Je ne voulais pas arriver en diva
Amandine Buchard
L’autre raison avancée par le staff du club parisien est le temps d’adaptation entre les deux disciplines et les blessures. "On ne veut pas griller les étapes. À Noisy qui joue en fédéral deux en catégorie C, les plaquages se font en dessous de la taille alors que les Pink [équipe féminine de rugby du Stade Français, NDLR] évoluent en catégorie A, les plaquages se font en dessous des épaules, donc il faut accompagner Amandine dans tout ça, même si je n’ai aucun doute sur les contacts", explique Yohanne Penot, directeur sportif.
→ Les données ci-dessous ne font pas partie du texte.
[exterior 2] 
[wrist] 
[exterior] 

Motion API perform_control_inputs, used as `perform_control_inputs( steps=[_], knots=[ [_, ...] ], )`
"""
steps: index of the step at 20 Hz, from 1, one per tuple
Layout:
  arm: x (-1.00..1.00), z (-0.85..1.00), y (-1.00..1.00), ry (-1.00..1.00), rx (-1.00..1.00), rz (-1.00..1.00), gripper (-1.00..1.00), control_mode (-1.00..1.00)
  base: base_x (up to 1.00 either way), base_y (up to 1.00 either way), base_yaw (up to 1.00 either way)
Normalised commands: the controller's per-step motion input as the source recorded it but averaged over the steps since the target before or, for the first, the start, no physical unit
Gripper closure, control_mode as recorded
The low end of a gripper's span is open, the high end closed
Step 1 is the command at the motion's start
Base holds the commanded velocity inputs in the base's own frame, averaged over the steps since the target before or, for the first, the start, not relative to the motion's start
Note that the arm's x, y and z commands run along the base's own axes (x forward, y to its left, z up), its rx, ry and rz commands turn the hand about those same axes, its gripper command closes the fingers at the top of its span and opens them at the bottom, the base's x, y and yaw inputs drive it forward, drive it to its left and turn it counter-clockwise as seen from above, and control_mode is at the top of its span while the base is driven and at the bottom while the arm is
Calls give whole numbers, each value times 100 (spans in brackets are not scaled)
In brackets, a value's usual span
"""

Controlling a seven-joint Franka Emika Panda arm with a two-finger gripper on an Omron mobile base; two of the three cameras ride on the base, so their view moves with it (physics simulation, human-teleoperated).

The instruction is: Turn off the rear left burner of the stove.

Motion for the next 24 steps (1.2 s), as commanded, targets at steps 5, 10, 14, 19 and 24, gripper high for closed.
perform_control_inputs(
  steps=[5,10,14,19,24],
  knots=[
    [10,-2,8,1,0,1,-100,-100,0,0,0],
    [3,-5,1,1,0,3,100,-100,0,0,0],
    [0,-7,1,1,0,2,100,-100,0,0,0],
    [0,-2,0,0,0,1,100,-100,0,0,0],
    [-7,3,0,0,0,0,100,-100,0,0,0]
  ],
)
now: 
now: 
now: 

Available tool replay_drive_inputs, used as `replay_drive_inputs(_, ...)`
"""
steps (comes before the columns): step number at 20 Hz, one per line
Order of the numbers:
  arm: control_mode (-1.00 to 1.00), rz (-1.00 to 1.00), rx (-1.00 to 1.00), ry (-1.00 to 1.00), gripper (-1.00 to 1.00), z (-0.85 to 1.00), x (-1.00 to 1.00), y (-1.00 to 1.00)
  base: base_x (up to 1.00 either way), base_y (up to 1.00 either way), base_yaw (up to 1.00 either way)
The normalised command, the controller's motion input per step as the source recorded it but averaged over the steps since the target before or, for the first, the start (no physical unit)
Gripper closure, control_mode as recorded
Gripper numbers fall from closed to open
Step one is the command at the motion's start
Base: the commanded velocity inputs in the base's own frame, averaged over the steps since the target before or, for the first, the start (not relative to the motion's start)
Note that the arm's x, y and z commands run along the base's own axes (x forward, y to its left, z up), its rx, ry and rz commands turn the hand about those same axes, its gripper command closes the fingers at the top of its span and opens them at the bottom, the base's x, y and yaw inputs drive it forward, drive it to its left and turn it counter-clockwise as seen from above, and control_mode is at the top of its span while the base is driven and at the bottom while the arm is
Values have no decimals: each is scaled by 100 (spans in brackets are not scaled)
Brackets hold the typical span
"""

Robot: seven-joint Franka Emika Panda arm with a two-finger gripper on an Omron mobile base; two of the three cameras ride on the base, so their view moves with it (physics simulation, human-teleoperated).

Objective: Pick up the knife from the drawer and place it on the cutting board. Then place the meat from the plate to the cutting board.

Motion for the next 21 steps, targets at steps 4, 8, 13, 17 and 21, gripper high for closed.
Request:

"Je n’ai pas de pression particulière"
Ces dernières années, il a beaucoup été question de l’aspect mental avec Amandine Buchard et sa manière de gérer le stress. La judokate s’est manquée dans certaines compétitions et a parfois dû renoncer à certaines épreuves comme le dernier Grand Slam de Paris pour tenter de se préserver mentalement. Aujourd’hui, dans ce nouveau projet, elle se dit "épanouie et en paix avec ses choix", prête à chasser ses vieux démons. "Aujourd’hui, si je devais arrêter le judo je ne serais pas frustrée, car j’ai atteint beaucoup de mes objectifs " assure-t-elle.
Je ne mets pas de pression au rugby, car je ne suis personne. Je vais progresser plus vite qu’au judo, je n’ai pas de pression particulière je dirai que j’en ai même moins qu’avant.
Amandine Buchard
Libérée de la "pression" Amandine Buchard a maintenant quatre ans devant elle pour mener à bien son projet.